» EXERCISE REQUIREMENTS: Return the lines below in which the string "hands" occurs.

» DATASET:

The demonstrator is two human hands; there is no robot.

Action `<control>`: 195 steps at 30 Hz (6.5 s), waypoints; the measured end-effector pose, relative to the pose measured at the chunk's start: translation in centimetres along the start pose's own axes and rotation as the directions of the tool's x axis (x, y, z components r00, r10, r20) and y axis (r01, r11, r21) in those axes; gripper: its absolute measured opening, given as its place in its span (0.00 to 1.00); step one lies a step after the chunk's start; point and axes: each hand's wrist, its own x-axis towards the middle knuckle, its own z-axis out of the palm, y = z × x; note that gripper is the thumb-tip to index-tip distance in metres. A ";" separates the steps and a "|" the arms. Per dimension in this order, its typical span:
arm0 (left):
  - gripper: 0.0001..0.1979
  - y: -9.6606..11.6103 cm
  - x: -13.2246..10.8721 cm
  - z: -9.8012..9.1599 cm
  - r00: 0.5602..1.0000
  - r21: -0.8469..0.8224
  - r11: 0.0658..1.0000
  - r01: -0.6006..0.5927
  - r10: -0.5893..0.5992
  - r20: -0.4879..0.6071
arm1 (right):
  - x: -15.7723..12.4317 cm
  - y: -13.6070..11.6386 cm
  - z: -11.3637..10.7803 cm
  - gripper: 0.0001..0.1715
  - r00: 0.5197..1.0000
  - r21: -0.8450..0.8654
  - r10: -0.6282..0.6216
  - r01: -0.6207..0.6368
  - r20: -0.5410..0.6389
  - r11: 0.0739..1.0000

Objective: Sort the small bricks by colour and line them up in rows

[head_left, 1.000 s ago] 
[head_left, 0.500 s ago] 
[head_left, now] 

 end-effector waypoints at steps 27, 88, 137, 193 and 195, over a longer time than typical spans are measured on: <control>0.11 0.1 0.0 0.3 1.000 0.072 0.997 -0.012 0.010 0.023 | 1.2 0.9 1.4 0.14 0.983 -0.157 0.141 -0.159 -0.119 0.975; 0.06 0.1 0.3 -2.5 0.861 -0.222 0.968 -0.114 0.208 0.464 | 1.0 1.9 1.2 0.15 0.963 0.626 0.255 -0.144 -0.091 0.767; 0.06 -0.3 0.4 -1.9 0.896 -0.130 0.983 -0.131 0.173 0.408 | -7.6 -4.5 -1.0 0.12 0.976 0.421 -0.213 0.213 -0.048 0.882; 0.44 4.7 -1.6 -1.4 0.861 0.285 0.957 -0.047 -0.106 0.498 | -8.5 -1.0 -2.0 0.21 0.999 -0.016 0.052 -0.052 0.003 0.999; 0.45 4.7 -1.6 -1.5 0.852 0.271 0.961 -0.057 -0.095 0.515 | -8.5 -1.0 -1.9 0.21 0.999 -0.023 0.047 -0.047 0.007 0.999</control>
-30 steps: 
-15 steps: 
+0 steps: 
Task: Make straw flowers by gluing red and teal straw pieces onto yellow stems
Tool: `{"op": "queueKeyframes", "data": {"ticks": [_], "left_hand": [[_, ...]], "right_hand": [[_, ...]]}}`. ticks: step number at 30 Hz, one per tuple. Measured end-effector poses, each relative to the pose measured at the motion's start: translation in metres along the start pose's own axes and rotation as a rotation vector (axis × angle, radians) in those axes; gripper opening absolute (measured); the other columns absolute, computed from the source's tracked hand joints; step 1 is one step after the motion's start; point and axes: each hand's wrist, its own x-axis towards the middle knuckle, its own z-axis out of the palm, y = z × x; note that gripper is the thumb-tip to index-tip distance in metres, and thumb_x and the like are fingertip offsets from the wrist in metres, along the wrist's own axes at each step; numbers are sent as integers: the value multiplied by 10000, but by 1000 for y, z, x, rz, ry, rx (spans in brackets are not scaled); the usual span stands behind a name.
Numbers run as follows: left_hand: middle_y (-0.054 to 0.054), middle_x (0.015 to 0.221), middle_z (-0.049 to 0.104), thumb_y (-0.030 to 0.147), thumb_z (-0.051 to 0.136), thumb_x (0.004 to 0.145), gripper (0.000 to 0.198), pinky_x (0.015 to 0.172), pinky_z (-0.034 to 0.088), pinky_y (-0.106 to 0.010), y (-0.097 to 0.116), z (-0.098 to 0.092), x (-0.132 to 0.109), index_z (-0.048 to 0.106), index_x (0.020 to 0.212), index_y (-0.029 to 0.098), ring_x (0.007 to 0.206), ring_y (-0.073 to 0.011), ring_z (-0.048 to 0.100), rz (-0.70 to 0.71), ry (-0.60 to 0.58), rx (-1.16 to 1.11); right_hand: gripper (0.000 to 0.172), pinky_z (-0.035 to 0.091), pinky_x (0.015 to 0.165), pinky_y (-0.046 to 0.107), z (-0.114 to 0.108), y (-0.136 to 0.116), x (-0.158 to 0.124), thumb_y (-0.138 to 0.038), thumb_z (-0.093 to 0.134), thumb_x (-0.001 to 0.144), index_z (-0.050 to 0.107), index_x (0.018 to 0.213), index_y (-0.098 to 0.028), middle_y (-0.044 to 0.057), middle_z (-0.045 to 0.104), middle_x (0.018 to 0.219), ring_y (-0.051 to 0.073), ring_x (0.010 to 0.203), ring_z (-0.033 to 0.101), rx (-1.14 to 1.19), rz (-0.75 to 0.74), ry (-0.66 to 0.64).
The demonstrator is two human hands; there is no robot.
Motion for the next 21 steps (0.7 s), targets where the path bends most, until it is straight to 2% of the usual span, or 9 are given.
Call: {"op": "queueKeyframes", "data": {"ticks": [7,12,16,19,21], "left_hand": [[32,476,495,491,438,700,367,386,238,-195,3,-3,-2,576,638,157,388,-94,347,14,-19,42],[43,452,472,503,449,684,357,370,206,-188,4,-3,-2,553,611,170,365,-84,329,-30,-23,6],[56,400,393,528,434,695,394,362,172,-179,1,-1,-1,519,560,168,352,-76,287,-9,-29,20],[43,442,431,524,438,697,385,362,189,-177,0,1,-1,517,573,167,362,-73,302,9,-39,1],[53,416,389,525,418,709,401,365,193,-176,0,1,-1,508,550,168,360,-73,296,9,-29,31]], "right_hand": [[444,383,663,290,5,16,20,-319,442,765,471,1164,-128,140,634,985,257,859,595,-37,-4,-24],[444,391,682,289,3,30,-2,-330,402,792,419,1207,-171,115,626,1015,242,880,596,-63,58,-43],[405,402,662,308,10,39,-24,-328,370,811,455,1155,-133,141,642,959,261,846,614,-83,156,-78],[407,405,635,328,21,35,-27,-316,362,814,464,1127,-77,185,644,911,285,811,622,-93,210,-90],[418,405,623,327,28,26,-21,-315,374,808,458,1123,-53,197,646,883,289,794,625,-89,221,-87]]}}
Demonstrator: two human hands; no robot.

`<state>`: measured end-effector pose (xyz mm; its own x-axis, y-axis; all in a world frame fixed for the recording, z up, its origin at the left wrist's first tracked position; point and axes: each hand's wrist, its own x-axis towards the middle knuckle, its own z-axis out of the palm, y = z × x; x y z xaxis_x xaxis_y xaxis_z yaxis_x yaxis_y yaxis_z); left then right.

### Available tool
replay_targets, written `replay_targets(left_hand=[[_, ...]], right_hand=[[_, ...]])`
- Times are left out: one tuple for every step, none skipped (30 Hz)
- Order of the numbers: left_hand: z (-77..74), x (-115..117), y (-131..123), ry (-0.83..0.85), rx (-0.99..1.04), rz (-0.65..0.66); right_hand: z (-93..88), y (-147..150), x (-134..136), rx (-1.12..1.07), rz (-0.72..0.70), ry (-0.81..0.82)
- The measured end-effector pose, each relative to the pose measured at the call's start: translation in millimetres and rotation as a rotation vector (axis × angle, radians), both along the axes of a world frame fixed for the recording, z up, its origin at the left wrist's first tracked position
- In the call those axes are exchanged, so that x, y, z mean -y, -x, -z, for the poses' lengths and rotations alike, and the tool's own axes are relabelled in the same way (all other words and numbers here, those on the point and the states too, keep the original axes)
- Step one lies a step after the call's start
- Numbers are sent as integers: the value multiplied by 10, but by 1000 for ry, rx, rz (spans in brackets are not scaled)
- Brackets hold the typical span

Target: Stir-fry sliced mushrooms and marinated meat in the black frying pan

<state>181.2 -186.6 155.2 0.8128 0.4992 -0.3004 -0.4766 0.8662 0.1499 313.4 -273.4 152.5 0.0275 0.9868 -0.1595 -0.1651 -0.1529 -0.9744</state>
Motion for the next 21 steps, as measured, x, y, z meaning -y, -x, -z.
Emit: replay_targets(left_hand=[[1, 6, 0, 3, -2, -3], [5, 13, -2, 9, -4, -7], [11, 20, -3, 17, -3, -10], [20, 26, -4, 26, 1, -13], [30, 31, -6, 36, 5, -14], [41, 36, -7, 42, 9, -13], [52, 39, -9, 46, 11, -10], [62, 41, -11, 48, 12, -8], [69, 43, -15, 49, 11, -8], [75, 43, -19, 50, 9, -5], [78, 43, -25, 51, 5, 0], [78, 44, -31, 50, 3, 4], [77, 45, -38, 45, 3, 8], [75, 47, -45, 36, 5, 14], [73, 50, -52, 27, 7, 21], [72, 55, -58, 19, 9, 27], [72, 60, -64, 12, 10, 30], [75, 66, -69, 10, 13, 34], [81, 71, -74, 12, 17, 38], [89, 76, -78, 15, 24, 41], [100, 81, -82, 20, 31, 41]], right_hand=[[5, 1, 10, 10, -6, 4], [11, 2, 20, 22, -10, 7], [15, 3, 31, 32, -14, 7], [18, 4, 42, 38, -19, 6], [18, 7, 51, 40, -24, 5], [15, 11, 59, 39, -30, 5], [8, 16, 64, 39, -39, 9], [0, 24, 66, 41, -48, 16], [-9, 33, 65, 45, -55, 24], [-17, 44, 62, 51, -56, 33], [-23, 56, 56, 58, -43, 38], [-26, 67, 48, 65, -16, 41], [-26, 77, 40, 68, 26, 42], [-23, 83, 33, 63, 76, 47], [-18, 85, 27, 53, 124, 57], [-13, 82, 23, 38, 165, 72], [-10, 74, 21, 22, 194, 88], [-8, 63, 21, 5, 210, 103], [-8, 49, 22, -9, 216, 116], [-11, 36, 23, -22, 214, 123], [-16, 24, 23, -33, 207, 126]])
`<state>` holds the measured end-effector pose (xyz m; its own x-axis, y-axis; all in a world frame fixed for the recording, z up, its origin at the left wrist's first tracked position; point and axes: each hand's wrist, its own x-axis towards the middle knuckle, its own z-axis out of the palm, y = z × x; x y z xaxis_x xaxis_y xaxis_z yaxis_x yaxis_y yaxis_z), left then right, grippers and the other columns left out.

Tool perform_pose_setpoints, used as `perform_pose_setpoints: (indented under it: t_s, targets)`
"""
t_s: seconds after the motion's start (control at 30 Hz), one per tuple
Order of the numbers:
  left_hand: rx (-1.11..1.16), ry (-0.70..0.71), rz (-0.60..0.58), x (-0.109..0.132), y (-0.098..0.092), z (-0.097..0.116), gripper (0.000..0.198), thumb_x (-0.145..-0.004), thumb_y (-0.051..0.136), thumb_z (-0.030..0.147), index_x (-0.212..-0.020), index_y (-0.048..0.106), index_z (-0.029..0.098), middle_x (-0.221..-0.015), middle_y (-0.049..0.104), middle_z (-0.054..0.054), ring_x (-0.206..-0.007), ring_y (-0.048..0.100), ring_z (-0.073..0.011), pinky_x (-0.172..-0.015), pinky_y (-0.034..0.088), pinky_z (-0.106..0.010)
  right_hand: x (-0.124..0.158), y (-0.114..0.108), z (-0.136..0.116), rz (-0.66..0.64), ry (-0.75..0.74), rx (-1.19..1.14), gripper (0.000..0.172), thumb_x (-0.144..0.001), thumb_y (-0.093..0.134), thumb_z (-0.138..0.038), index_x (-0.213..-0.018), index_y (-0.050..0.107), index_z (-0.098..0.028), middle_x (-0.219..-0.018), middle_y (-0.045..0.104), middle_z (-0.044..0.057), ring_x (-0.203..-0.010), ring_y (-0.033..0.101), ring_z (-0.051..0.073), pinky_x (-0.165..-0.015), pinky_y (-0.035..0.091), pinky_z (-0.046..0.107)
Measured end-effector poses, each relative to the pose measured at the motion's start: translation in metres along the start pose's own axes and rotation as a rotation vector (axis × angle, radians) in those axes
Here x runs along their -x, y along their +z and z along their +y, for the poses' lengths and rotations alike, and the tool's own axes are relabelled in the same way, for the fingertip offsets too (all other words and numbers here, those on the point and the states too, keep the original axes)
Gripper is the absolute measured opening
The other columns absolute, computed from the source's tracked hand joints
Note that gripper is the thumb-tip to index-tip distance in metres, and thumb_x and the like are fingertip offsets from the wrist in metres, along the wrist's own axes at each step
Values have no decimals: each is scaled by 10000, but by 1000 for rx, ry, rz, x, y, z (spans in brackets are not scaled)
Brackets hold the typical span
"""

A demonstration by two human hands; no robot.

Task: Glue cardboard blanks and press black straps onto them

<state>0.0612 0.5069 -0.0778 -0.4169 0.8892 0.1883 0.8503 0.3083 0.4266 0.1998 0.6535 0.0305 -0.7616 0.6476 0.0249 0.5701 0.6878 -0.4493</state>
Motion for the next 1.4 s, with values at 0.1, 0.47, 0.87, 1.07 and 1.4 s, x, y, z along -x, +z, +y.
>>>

» WRITTEN SOLUTION:
The demonstrator is two human hands; there is no robot.
The demonstrator is two human hands; there is no robot.
Demonstrator: two human hands; no robot.
A demonstration by two human hands; no robot.

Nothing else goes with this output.